The lungs are two spongy organs in the chest, protected by the rib cage. Below them lies the diaphragm, the muscle that helps in breathing. Once oxygen has passed into the blood at the alveoli, it is carried to all the body's cells for respiration, while the carbon dioxide collected from the cells is brought back to the alveoli and breathed out. Thus the respiratory system — from the nose through the trachea and bronchi to the alveoli in the lungs — works smoothly to supply oxygen and remove carbon dioxide for the whole body.

Humans breathe with lungs, but the animal world shows a wonderful variety of breathing organs, each suited to the animal's body and the place it lives. All animals need to take in oxygen and remove carbon dioxide, but they do so in different ways. Looking at a few examples shows how breathing organs are adapted to different environments — land, water, soil, and air.

Fish live in water and breathe using special organs called gills.
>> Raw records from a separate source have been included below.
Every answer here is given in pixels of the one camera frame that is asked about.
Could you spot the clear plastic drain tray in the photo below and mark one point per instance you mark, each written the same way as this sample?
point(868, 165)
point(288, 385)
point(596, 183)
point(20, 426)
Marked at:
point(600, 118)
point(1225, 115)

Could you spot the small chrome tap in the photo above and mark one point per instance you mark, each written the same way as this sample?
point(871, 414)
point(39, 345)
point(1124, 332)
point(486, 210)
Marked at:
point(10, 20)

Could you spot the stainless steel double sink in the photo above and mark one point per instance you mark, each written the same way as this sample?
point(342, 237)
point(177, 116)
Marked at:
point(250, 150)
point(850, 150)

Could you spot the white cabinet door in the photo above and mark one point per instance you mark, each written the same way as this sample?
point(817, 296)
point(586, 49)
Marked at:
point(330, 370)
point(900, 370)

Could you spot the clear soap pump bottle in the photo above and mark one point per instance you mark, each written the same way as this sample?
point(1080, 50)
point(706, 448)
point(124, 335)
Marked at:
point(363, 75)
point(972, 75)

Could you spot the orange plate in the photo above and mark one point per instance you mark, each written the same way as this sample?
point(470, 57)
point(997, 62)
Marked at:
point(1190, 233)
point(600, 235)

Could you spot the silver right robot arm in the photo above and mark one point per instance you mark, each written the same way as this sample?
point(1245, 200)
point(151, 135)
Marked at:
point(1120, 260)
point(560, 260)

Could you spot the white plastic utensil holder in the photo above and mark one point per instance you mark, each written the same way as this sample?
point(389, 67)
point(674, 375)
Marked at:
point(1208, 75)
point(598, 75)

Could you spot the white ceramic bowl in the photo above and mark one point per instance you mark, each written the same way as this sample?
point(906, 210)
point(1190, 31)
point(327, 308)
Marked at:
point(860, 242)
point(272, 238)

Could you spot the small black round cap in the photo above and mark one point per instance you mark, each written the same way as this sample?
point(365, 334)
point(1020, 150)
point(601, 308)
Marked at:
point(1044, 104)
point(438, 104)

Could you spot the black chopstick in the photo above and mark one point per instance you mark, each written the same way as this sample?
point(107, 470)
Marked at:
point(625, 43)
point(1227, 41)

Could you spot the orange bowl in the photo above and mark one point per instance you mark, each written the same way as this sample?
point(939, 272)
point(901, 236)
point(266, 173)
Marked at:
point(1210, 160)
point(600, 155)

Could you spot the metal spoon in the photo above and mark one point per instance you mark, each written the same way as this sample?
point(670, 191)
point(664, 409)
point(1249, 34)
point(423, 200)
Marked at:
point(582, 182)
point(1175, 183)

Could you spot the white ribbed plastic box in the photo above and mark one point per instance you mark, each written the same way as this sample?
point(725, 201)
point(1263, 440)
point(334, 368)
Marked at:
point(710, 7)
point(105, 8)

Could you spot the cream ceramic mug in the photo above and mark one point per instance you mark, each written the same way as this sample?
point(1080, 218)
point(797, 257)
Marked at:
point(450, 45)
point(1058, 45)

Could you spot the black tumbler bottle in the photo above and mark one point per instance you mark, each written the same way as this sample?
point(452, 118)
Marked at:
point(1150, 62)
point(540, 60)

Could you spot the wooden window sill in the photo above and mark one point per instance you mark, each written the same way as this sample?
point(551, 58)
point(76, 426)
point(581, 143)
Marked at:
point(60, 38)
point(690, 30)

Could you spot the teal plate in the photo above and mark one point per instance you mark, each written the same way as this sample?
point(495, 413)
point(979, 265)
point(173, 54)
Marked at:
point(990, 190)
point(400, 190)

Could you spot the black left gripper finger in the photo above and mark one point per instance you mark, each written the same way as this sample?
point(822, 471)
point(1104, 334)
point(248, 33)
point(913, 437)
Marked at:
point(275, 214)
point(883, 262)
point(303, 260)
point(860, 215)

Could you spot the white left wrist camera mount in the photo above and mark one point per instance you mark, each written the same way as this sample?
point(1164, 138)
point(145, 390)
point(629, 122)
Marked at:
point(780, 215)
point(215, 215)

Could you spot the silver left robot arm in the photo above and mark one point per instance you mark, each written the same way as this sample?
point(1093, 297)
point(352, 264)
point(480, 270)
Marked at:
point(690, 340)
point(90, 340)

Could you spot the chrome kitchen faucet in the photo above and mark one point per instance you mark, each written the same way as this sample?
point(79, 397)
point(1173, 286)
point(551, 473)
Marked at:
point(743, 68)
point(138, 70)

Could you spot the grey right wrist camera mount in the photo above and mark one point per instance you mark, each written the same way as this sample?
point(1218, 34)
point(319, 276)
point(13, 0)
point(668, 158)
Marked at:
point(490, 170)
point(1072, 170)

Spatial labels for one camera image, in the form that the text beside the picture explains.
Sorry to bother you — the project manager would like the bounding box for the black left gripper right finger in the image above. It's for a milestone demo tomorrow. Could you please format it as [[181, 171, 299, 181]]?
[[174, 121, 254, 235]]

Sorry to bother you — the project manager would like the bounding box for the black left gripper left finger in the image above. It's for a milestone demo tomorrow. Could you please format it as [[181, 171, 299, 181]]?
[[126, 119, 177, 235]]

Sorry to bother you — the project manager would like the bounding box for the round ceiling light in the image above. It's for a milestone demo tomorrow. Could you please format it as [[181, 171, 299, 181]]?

Water, which has dissolved oxygen in it, enters through the fish's mouth and passes over the gills. The gills are richly supplied with blood and have a large surface area, so they can absorb the dissolved oxygen from the water and release carbon dioxide into it. This is why fish can "breathe" underwater without lungs, and why a fish taken out of water soon dies — its gills cannot take oxygen from the air.
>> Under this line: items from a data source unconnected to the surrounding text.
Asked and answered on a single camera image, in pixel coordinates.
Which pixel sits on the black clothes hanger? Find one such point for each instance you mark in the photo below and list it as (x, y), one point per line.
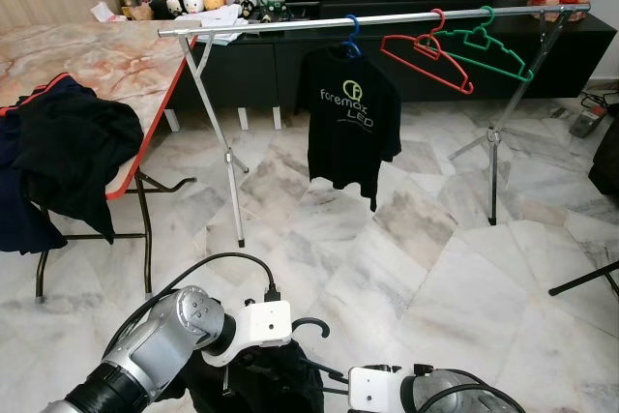
(311, 319)

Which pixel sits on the red clothes hanger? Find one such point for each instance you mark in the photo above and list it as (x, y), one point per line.
(426, 72)

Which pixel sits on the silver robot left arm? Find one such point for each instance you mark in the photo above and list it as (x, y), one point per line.
(160, 340)

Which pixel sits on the blue clothes hanger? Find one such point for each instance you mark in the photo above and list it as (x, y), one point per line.
(350, 48)

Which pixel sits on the green clothes hanger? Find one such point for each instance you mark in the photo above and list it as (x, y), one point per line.
(479, 38)

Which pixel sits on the black printed T-shirt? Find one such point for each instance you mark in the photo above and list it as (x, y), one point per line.
(348, 142)

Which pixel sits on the black stand leg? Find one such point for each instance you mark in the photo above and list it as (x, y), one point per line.
(580, 280)

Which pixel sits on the black draped garment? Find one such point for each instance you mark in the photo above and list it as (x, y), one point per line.
(77, 147)

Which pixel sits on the navy garment with red trim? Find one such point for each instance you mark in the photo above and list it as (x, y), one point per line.
(19, 210)

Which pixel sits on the black TV console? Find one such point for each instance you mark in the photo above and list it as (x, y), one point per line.
(261, 70)

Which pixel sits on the dark sofa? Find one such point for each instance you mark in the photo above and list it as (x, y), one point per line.
(605, 157)

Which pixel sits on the silver clothes rack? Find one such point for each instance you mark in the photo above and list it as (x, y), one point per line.
(290, 25)

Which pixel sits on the marble table with red edge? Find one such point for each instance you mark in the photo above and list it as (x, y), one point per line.
(97, 60)

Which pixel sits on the floor power strip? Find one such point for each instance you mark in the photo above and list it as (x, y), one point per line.
(585, 123)

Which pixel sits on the white paper stack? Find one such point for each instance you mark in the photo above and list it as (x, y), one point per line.
(218, 21)

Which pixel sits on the small dark figurines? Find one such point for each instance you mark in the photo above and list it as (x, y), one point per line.
(247, 7)

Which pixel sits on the green mug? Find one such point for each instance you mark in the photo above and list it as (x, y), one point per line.
(264, 6)

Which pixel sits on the black mouse plush toy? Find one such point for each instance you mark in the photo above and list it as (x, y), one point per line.
(174, 4)
(158, 4)

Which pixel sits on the white round plush toy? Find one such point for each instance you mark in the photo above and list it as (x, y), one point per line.
(193, 0)

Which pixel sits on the brown jar with red lid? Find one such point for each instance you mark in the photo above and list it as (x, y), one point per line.
(135, 2)

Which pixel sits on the pink white packet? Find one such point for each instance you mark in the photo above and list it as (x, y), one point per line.
(104, 12)

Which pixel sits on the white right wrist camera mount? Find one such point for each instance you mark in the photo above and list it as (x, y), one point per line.
(372, 389)

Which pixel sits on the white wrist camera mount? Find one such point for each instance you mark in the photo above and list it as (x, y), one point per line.
(372, 389)
(263, 321)

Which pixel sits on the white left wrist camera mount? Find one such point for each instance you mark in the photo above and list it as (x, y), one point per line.
(263, 321)

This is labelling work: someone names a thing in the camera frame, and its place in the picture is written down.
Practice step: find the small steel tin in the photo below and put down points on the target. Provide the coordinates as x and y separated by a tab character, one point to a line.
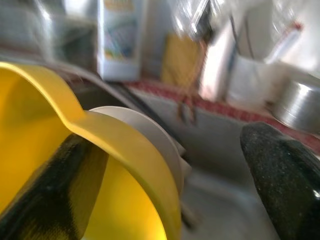
300	105

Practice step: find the clear plastic utensil cup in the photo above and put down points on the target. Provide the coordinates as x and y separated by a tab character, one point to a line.
255	82

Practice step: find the yellow plastic suction bowl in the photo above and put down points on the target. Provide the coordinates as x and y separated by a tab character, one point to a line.
37	112

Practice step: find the stainless steel sink basin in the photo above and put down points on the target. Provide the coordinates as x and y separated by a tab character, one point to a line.
220	140

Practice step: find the white upright plastic board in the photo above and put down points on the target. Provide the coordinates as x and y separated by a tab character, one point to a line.
217	62

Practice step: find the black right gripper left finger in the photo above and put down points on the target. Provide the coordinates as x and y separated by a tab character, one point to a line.
50	195

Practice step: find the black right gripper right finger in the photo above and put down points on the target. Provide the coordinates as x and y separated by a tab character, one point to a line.
287	187

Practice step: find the yellow sponge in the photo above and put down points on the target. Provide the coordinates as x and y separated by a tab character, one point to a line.
180	60

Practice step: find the white detergent bottle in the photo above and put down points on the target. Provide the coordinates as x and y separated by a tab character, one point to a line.
120	37

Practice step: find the clear plastic bag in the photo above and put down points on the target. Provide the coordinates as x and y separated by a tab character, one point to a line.
200	17

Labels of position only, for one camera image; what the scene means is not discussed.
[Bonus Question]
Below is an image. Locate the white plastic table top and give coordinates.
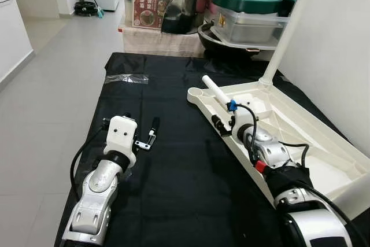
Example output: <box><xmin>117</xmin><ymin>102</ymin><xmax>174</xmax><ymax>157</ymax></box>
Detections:
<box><xmin>187</xmin><ymin>82</ymin><xmax>370</xmax><ymax>219</ymax></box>

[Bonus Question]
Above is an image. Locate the black tablecloth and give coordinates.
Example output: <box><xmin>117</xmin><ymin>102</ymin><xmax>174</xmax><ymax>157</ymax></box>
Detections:
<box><xmin>55</xmin><ymin>52</ymin><xmax>370</xmax><ymax>247</ymax></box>

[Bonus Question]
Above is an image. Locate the clear tape strip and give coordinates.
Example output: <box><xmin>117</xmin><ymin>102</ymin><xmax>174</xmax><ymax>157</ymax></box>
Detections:
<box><xmin>105</xmin><ymin>73</ymin><xmax>149</xmax><ymax>84</ymax></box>

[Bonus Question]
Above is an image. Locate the black wok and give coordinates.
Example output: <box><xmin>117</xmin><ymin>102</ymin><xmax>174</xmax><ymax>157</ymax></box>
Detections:
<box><xmin>198</xmin><ymin>23</ymin><xmax>278</xmax><ymax>58</ymax></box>

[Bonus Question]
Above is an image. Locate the clear plastic storage container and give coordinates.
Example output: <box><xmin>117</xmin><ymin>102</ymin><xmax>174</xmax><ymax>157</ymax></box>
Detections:
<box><xmin>219</xmin><ymin>10</ymin><xmax>288</xmax><ymax>44</ymax></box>

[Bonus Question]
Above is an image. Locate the red printed carton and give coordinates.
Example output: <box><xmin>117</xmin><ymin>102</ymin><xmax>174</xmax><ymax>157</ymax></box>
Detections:
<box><xmin>132</xmin><ymin>0</ymin><xmax>169</xmax><ymax>29</ymax></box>

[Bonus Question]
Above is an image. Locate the black glossy bag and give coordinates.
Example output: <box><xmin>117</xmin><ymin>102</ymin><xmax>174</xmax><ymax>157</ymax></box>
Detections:
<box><xmin>161</xmin><ymin>0</ymin><xmax>203</xmax><ymax>35</ymax></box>

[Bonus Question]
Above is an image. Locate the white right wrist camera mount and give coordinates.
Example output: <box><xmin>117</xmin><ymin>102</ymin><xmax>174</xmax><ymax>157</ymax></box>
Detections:
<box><xmin>229</xmin><ymin>107</ymin><xmax>250</xmax><ymax>142</ymax></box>

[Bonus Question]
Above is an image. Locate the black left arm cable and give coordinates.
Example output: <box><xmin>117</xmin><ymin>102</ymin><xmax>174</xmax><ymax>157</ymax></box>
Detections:
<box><xmin>69</xmin><ymin>121</ymin><xmax>110</xmax><ymax>198</ymax></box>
Insects such as grasshoppers and cockroaches breathe through a network of fine air tubes called tracheae (tracheal tubes). Air enters the insect's body through tiny openings on the sides of its body called spiracles, then travels through the tracheae directly to all the tissues, supplying them with oxygen and carrying away carbon dioxide. Insects do not have lungs; this tracheal system does the job instead.
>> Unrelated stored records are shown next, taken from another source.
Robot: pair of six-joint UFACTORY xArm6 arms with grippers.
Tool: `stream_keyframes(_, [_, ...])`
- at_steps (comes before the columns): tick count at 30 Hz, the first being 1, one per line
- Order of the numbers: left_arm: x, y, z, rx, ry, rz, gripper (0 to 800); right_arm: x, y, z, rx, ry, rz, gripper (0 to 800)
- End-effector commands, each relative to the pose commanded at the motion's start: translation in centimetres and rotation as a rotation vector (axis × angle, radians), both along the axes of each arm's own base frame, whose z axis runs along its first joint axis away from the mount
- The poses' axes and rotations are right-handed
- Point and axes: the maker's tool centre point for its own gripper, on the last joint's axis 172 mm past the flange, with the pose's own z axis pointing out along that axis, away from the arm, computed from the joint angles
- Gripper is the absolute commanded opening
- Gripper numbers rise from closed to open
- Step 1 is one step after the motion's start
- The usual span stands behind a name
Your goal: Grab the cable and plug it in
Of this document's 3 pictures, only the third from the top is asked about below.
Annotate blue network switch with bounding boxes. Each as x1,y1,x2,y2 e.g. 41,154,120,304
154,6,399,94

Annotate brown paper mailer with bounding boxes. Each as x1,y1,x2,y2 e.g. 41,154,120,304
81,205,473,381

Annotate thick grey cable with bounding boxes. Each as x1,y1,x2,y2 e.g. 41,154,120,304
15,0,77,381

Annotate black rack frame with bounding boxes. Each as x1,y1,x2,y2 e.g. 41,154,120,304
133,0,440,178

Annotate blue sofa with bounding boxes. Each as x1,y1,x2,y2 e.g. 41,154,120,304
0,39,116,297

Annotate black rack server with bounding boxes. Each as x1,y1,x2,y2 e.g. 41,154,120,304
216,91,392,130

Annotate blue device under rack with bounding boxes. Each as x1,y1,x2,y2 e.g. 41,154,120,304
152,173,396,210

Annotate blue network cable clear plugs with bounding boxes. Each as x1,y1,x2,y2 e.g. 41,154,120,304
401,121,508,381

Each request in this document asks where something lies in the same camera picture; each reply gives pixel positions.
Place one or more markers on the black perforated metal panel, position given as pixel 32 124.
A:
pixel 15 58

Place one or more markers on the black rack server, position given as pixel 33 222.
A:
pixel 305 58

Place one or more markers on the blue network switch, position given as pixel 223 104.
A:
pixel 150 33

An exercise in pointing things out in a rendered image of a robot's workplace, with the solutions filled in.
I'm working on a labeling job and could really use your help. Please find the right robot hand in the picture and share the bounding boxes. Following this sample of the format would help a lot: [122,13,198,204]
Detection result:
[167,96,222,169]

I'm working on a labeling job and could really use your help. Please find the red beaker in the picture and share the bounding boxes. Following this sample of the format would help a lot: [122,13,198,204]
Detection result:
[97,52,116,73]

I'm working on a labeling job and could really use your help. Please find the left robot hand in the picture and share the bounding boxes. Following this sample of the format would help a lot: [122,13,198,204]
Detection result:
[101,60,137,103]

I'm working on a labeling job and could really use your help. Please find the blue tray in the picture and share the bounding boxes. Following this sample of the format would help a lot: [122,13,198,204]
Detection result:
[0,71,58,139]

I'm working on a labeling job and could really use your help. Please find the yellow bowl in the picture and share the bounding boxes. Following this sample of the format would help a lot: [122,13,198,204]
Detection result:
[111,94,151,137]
Other animals show further variety. An earthworm has no special breathing organs; it breathes through its moist skin, through which oxygen passes into its body — which is why earthworms must keep their skin moist and come to the surface when the soil is flooded. Frogs can breathe both through their moist skin (especially in water) and through their lungs (on land). Land animals like mammals, birds, and reptiles all use lungs. These examples — gills, tracheae, skin, and lungs — show that although the breathing organ differs, the purpose is always the same: to take in oxygen for respiration and give out carbon dioxide.

Plants, like all living things, also respire — they break down food to release energy, just as animals do. This often surprises people, because plants are better known for photosynthesis. But respiration and photosynthesis are two different processes: in photosynthesis a plant makes food and stores energy, while in respiration it breaks down food to release energy for its life activities. A plant needs respiration to power its growth, the uptake of minerals, and all its living processes.

An important point is that plants respire all the time, day and night, because their cells always need energy. Photosynthesis, however, happens only during the day, when there is sunlight. During the day, a plant carries out both processes at once; because photosynthesis is usually faster, the plant overall takes in more carbon dioxide and gives out more oxygen, so its respiration is "hidden". During the night, when there is no sunlight, only respiration takes place, so the plant takes in oxygen and gives out carbon dioxide, like animals do.

Plants do not have lungs or special breathing organs; instead, different parts exchange gases directly with the air. The leaves exchange gases through the tiny pores called stomata, the same pores used in photosynthesis. The stems, especially of woody plants, have small openings called lenticels for gas exchange. The roots take in oxygen from the air present in the spaces between soil particles; this is why waterlogged soil, which has no air spaces, can harm or kill plant roots, and why farmers loosen the soil to let air reach the roots.

Each plant cell carries out its own respiration, taking in oxygen and giving out carbon dioxide. Because the gases simply diffuse in and out through stomata, lenticels, and root surfaces, plants do not need a transport system for gases as animals do. Understanding that plants respire — continuously, and especially noticeably at night — completes the picture of respiration as a process common to all living things, from the smallest microbe to the largest tree.